[Saved data entries]
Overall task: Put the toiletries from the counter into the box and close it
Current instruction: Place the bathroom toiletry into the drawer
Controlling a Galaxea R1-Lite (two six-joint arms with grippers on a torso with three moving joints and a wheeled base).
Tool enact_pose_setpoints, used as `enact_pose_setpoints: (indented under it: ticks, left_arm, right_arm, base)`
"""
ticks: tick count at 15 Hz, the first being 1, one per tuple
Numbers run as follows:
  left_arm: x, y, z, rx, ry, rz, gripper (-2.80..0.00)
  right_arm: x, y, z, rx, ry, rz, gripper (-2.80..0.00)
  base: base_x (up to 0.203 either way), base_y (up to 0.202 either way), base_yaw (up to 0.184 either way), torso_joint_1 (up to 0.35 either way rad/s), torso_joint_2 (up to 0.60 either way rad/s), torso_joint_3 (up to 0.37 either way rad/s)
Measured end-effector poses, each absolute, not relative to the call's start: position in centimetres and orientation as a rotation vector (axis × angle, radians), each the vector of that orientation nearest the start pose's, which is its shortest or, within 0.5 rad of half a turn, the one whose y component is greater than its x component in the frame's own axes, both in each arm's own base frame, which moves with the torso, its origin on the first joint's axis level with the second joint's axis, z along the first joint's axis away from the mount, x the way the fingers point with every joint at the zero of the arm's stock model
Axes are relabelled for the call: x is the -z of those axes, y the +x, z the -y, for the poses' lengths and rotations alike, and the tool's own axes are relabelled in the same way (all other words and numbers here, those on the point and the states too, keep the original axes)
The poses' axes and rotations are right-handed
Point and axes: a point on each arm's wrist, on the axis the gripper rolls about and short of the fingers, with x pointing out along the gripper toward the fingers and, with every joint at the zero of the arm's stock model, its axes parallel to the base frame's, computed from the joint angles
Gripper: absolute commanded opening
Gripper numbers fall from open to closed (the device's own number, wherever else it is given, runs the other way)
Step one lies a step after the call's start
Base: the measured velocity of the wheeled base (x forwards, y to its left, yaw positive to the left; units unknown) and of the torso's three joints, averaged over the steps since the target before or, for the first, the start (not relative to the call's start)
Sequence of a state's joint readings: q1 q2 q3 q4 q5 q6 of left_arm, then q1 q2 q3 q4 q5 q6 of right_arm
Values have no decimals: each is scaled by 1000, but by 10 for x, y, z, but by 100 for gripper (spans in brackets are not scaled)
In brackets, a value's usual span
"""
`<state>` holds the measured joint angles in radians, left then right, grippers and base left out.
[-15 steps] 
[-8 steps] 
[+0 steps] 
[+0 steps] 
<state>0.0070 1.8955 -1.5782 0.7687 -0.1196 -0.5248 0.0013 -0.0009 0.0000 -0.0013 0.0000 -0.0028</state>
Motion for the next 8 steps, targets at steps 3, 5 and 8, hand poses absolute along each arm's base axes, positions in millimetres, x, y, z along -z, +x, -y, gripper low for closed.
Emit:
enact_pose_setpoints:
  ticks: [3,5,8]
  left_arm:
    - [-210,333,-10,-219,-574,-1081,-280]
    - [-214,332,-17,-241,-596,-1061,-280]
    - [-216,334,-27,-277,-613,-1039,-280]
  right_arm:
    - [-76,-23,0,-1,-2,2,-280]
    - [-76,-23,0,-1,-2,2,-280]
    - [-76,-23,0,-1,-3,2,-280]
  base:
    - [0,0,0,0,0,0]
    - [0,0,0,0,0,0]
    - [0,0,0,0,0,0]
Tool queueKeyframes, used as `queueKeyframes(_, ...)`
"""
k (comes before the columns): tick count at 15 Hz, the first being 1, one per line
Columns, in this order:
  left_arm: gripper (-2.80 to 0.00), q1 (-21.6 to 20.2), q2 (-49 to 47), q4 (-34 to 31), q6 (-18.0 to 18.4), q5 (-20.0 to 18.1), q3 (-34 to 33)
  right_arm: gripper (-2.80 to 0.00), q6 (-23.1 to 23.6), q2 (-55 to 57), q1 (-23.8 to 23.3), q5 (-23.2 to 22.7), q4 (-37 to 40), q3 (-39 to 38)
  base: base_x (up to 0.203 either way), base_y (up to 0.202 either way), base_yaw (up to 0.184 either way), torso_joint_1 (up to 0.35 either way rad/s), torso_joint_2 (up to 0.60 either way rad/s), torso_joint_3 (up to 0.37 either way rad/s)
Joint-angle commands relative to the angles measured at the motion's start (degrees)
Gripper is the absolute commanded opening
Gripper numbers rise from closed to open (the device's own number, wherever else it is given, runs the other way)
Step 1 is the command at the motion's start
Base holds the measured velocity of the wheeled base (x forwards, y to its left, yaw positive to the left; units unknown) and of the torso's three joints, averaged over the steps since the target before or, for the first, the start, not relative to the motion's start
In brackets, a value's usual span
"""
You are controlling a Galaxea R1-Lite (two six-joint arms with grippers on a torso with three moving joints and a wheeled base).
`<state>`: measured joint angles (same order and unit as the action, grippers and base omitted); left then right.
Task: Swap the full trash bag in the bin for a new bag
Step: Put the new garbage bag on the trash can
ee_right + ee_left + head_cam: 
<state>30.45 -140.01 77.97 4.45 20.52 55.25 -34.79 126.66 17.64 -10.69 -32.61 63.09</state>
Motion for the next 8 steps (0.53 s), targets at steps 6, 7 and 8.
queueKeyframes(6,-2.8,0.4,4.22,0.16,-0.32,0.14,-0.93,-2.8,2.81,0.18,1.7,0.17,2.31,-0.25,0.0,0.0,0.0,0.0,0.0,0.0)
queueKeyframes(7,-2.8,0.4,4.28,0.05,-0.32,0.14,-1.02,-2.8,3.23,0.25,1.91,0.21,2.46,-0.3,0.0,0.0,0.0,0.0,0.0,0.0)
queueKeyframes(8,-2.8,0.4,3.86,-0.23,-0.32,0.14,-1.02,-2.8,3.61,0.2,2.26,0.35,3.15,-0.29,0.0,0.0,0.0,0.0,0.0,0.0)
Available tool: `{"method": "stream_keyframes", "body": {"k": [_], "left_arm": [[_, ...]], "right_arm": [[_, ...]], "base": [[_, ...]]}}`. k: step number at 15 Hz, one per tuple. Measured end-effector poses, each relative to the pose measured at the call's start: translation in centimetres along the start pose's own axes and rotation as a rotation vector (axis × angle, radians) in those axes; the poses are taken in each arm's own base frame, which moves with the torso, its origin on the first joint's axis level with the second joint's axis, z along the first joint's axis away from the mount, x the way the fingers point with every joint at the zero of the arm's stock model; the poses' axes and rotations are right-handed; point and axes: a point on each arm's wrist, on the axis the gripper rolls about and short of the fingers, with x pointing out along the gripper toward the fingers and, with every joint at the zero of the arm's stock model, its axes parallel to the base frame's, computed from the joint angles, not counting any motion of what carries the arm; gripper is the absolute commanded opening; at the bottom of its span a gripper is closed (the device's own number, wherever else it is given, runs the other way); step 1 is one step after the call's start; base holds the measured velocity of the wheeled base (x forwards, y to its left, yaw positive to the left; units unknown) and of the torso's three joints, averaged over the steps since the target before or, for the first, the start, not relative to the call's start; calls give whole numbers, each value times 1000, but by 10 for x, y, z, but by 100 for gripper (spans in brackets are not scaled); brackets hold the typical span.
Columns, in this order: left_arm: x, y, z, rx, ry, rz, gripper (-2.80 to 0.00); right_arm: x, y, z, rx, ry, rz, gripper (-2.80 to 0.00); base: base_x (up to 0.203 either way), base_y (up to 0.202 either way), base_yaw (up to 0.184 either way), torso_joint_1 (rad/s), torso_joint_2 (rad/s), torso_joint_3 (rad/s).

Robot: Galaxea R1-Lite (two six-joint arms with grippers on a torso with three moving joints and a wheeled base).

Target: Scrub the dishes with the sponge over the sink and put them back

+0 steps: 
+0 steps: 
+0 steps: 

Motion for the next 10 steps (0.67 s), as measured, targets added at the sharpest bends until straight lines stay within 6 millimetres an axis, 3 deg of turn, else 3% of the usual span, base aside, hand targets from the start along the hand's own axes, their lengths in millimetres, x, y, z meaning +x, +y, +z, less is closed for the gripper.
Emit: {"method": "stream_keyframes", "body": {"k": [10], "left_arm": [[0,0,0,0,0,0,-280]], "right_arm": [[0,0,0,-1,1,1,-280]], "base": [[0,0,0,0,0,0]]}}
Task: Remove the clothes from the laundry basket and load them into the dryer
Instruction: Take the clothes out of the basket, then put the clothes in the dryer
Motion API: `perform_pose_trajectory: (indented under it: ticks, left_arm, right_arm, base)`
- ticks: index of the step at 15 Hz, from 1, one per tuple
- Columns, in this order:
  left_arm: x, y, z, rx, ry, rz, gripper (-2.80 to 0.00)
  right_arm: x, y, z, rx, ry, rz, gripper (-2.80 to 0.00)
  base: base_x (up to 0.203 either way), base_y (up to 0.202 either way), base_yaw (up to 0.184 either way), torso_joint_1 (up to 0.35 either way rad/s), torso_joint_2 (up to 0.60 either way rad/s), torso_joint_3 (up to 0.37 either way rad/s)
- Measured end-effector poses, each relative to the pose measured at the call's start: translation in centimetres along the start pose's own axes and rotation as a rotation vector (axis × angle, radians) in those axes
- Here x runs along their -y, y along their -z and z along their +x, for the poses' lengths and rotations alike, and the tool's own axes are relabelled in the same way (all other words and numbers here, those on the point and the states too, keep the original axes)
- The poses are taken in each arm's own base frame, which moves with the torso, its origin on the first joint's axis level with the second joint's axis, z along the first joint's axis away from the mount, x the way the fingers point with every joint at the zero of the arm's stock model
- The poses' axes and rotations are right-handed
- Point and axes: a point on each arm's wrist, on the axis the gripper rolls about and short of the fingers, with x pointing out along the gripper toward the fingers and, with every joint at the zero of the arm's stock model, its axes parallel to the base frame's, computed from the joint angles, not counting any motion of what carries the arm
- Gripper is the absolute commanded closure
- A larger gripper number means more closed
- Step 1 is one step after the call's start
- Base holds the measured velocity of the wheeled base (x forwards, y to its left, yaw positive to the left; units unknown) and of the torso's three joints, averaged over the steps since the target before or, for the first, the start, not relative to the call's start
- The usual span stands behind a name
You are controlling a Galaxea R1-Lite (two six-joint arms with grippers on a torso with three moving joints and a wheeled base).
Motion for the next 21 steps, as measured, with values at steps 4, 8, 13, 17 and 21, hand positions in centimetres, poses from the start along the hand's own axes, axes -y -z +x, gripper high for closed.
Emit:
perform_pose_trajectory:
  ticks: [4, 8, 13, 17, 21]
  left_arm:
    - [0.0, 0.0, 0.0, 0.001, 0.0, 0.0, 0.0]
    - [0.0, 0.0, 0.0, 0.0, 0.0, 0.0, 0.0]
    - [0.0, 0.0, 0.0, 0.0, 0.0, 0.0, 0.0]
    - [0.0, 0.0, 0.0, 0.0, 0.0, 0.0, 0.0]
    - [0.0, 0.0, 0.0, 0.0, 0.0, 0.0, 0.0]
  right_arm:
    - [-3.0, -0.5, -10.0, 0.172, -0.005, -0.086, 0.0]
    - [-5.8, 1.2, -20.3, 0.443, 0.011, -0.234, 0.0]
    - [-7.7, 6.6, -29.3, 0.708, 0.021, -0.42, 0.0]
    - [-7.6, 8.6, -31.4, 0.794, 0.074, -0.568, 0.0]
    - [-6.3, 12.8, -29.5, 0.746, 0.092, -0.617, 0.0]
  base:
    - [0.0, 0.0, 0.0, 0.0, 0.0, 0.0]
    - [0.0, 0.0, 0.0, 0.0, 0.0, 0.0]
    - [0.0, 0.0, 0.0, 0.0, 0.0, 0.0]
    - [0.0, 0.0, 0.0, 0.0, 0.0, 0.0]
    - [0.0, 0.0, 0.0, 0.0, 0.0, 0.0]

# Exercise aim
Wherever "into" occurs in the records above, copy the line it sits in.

# Answer below
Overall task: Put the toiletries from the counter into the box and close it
Current instruction: Place the bathroom toiletry into the drawer
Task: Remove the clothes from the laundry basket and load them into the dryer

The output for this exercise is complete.